■ TASK DIRECTIONS
Once the line with "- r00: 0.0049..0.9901" is found in the entries below, print it and each following line exactly, stopping after the line with "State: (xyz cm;"; print nothing else.

■ Extracted records

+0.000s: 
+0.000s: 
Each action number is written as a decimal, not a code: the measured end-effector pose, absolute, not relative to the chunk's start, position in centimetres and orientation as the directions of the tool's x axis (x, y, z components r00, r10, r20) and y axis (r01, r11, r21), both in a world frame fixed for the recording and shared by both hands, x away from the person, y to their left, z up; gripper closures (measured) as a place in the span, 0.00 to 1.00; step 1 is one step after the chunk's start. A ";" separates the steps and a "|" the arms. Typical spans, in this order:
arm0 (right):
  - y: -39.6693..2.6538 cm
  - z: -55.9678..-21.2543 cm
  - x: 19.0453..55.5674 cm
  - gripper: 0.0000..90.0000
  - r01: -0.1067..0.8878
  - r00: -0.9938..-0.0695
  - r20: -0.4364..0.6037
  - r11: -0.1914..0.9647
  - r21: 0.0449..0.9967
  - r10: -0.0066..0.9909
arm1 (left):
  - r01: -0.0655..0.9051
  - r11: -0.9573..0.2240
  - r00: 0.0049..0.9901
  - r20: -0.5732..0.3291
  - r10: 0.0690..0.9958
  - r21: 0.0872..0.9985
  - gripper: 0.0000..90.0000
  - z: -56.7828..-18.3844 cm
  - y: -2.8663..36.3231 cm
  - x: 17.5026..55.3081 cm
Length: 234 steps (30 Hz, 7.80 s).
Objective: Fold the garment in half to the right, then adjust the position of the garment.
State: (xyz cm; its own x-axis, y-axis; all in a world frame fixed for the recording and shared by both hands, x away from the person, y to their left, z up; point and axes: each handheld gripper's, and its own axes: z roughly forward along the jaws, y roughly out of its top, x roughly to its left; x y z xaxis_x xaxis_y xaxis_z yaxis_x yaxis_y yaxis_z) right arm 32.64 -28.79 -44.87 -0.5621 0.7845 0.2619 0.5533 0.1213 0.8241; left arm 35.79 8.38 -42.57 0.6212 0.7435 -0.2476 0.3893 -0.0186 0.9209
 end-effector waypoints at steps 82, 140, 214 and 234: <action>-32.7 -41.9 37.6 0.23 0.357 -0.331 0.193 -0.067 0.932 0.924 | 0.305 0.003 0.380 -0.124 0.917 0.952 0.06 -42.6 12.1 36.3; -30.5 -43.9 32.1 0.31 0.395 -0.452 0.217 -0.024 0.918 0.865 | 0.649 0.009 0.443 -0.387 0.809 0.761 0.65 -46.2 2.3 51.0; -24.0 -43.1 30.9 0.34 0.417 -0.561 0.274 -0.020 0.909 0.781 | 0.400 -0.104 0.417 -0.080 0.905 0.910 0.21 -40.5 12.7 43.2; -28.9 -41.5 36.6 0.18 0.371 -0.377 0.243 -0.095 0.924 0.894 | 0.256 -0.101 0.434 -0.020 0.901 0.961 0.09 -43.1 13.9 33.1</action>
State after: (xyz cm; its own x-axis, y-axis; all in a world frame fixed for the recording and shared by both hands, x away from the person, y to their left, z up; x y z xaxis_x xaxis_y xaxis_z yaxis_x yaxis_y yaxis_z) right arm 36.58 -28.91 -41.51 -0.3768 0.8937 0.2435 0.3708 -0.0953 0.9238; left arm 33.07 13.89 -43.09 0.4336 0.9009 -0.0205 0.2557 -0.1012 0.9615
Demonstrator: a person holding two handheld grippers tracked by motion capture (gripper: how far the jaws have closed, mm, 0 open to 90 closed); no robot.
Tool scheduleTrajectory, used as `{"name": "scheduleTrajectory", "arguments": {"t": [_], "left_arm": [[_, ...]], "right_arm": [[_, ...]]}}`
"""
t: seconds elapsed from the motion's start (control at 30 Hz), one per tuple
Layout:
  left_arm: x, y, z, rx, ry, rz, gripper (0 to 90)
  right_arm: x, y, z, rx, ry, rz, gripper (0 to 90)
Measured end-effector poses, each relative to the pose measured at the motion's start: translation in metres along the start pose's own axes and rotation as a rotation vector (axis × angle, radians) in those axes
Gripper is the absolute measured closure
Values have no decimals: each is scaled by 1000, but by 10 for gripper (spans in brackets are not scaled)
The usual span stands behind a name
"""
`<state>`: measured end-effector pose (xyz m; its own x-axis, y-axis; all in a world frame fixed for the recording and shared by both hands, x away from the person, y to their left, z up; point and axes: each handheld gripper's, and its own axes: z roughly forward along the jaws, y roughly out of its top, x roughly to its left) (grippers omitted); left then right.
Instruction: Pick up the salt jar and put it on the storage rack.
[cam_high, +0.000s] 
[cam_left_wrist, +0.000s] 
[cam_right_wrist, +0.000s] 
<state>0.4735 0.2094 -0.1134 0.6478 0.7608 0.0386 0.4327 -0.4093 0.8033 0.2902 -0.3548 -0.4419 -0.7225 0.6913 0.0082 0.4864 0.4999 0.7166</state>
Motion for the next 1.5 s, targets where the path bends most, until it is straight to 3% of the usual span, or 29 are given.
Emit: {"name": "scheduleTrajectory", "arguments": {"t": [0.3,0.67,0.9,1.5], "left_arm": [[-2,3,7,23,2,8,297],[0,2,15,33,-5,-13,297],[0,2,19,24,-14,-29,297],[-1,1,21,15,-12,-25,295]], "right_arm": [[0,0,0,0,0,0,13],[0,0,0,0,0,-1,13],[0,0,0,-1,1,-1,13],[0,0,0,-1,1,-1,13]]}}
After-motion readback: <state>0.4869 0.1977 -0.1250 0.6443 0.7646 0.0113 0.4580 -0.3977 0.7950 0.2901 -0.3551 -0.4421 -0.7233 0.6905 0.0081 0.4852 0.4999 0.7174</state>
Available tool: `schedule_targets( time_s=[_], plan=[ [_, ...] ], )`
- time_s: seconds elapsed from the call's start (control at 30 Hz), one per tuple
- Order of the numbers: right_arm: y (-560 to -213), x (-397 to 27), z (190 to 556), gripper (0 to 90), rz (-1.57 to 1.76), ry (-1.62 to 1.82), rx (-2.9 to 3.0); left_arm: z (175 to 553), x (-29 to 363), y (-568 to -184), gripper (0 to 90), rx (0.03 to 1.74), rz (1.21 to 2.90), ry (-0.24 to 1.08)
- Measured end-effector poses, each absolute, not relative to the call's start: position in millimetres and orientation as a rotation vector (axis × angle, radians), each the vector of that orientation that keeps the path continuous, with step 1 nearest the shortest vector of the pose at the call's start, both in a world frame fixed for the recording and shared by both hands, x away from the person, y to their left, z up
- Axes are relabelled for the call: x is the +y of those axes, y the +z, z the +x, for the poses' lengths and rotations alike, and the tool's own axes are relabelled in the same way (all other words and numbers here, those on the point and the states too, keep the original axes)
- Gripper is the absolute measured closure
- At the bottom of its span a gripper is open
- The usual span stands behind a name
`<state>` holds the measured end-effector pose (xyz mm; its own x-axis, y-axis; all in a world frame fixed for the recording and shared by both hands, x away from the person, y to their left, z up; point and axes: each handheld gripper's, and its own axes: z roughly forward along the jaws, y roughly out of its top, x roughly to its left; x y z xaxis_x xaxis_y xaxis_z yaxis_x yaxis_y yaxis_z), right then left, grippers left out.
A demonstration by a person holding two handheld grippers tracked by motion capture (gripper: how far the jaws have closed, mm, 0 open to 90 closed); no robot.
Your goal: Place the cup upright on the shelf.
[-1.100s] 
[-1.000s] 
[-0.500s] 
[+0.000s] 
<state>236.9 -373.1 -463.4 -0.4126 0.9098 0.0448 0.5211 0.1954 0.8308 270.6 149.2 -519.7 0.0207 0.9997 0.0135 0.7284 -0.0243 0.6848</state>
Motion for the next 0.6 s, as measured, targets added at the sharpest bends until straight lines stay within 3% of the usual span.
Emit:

■ SOLUTION BELOW
  - r00: 0.0049..0.9901
  - r20: -0.5732..0.3291
  - r10: 0.0690..0.9958
  - r21: 0.0872..0.9985
  - gripper: 0.0000..90.0000
  - z: -56.7828..-18.3844 cm
  - y: -2.8663..36.3231 cm
  - x: 17.5026..55.3081 cm
Length: 234 steps (30 Hz, 7.80 s).
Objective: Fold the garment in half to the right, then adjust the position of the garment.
State: (xyz cm; its own x-axis, y-axis; all in a world frame fixed for the recording and shared by both hands, x away from the person, y to their left, z up; point and axes: each handheld gripper's, and its own axes: z roughly forward along the jaws, y roughly out of its top, x roughly to its left; x y z xaxis_x xaxis_y xaxis_z yaxis_x yaxis_y yaxis_z) right arm 32.64 -28.79 -44.87 -0.5621 0.7845 0.2619 0.5533 0.1213 0.8241; left arm 35.79 8.38 -42.57 0.6212 0.7435 -0.2476 0.3893 -0.0186 0.9209

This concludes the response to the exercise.